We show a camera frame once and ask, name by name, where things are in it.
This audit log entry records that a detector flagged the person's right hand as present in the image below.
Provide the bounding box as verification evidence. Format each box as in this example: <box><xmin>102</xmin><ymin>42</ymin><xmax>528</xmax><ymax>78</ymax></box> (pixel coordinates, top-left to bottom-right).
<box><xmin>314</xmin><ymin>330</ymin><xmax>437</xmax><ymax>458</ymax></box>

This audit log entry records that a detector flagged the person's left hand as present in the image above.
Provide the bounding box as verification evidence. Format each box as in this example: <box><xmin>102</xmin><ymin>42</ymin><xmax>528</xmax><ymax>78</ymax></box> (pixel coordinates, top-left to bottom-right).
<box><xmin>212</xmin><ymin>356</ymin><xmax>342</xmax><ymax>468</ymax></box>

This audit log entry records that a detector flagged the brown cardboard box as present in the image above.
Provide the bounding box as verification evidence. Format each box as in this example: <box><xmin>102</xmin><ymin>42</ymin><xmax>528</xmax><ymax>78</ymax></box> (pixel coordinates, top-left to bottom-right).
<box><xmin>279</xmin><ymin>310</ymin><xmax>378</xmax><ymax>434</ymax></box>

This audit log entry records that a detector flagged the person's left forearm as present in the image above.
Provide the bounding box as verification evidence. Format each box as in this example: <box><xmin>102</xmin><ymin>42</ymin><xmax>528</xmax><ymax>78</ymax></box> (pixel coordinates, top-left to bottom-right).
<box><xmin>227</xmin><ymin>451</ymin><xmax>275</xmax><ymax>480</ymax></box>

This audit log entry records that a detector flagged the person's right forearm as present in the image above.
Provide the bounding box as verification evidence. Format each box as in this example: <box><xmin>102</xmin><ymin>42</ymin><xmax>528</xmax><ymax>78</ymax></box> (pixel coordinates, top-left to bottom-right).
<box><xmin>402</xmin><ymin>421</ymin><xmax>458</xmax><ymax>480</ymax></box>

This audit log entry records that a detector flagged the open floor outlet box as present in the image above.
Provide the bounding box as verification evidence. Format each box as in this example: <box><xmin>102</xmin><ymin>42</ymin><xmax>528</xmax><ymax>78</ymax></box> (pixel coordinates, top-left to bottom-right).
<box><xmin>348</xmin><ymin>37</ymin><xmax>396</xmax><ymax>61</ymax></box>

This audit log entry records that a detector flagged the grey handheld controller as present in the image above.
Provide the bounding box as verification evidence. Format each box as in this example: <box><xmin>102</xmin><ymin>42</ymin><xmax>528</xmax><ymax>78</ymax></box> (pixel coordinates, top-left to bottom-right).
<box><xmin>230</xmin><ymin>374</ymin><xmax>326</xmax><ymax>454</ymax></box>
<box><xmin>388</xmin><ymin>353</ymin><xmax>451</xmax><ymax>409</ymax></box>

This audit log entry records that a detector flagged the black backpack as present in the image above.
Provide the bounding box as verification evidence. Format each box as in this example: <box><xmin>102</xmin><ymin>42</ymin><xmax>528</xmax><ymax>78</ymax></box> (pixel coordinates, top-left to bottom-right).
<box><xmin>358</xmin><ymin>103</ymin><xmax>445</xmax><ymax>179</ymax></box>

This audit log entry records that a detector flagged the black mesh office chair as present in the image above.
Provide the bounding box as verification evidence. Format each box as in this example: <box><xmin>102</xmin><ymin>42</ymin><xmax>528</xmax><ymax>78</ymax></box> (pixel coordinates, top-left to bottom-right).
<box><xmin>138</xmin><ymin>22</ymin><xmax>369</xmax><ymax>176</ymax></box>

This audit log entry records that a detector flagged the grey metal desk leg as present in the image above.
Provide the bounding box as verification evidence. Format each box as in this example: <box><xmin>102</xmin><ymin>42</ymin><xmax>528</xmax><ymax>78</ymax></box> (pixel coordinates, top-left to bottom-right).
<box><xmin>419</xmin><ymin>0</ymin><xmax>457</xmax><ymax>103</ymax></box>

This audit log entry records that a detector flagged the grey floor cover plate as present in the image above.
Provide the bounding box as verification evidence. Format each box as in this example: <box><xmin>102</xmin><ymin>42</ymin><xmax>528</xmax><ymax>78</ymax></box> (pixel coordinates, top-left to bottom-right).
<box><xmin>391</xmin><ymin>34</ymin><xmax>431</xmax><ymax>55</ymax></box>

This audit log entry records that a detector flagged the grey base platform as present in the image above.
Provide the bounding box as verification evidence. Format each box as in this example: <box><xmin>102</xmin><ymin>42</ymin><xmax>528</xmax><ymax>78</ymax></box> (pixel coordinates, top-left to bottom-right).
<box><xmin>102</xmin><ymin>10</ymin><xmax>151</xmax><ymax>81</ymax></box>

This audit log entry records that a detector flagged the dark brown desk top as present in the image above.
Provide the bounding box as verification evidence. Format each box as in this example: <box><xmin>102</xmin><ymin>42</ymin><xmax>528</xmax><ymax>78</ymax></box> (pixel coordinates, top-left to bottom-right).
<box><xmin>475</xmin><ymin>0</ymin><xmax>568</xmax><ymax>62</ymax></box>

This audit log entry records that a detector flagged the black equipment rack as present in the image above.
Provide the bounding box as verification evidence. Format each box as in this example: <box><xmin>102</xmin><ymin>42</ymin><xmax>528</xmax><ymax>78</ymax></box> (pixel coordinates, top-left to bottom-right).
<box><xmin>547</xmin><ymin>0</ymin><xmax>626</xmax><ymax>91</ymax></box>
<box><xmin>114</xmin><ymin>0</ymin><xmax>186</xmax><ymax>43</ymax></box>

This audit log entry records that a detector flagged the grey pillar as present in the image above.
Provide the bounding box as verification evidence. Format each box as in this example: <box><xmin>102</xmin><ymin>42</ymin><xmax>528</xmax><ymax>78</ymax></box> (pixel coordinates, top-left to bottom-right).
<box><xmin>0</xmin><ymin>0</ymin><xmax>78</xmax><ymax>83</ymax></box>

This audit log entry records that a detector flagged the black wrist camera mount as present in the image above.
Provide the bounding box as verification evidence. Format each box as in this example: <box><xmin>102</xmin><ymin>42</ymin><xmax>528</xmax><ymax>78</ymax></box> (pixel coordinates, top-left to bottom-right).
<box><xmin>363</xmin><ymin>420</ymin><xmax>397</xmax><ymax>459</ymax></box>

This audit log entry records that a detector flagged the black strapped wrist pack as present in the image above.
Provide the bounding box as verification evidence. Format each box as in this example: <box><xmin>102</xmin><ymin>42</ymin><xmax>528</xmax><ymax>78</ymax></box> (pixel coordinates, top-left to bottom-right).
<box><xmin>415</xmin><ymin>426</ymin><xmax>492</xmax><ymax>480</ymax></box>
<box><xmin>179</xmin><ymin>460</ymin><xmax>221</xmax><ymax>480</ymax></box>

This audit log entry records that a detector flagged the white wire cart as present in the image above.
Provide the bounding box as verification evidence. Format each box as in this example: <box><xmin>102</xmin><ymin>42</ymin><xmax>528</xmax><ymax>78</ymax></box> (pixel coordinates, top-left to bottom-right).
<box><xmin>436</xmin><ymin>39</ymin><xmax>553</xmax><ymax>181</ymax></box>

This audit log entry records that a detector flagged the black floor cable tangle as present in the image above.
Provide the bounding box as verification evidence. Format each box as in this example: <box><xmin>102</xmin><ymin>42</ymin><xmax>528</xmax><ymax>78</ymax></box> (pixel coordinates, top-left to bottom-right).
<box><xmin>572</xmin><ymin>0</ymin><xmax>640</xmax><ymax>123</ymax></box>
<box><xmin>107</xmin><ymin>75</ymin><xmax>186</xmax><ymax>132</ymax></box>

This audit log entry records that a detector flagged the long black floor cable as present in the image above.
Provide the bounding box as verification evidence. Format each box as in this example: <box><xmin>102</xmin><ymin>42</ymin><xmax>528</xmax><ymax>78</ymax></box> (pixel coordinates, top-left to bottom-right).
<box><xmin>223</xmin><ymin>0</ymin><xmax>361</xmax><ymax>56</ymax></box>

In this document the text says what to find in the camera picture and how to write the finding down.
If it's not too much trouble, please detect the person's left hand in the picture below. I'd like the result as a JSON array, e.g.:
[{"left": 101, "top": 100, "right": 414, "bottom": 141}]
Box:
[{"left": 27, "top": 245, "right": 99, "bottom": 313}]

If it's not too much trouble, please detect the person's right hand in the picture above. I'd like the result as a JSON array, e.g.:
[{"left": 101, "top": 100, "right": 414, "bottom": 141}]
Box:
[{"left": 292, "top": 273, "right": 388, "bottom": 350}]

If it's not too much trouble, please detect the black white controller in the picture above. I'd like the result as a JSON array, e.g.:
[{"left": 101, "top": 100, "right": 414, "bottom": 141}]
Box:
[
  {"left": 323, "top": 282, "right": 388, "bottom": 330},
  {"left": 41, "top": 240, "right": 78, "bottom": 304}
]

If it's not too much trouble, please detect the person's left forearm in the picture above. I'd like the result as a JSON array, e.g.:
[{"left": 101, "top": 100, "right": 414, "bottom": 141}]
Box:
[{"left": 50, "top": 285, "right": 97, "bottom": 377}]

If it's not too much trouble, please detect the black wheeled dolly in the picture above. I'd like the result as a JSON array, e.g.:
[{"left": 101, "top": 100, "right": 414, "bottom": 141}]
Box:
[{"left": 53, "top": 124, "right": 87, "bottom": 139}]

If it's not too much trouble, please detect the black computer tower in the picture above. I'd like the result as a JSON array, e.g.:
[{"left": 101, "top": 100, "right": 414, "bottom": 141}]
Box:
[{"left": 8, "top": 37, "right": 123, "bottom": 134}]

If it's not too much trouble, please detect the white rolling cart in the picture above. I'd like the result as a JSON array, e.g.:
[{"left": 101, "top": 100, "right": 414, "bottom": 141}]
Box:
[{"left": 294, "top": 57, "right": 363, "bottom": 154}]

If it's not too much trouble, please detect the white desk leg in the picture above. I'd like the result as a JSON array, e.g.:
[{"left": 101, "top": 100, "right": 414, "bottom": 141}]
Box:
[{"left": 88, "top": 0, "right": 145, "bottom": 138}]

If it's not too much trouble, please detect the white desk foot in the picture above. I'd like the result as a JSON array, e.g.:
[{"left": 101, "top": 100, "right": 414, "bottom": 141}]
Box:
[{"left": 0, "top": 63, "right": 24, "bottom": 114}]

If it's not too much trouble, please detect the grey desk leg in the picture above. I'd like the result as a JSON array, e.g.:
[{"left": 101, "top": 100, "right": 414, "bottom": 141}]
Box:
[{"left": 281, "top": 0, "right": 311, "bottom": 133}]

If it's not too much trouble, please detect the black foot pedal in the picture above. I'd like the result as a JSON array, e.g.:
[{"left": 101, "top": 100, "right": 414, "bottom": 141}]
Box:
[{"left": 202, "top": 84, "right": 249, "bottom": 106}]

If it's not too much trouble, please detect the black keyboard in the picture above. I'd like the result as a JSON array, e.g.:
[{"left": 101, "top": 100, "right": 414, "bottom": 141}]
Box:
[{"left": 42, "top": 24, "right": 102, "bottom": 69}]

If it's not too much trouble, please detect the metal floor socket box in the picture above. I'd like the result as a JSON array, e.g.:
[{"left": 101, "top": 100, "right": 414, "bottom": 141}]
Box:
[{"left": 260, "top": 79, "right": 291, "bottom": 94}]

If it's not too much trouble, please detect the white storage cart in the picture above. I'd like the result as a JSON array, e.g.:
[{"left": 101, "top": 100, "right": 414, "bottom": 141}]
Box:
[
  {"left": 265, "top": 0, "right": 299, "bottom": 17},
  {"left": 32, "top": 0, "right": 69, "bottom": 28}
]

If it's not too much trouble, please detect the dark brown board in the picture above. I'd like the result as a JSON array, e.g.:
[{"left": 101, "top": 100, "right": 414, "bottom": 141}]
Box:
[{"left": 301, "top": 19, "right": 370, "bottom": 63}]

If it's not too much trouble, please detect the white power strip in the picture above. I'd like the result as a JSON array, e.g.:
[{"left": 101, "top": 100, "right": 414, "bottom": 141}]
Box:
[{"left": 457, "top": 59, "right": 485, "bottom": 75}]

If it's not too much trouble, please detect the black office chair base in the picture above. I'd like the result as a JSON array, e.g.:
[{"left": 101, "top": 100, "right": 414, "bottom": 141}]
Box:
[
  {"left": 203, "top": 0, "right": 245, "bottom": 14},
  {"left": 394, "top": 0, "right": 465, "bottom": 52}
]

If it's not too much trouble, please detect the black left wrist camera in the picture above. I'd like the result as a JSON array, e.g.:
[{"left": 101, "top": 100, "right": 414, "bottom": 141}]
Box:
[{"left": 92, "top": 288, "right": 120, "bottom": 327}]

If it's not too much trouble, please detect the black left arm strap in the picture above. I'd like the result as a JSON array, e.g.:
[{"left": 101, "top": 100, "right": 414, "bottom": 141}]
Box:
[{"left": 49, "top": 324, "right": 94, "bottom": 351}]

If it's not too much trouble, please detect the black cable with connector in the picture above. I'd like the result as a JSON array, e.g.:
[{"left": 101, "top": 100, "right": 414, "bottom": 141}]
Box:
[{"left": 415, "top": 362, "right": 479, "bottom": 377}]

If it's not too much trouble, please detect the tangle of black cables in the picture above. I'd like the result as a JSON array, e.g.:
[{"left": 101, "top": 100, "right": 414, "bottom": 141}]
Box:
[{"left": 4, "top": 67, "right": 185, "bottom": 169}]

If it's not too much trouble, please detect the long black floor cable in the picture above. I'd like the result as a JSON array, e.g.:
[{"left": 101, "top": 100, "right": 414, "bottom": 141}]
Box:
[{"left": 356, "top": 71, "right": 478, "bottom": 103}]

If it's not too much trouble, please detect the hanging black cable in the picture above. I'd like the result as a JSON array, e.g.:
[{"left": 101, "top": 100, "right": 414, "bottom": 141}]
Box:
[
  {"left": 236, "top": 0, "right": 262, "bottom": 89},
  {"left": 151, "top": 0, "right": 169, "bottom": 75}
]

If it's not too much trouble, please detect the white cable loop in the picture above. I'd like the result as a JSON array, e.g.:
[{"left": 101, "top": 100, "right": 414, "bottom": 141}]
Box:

**To do:** Transcribe the listing above line for line, from the first line to the line containing "the image below.", inclusive, with no other lines.

**Written response:**
We show a camera frame once and ask, name by name, where things are in it.
This audit log entry records that a detector flagged the person's right hand as present in the image below.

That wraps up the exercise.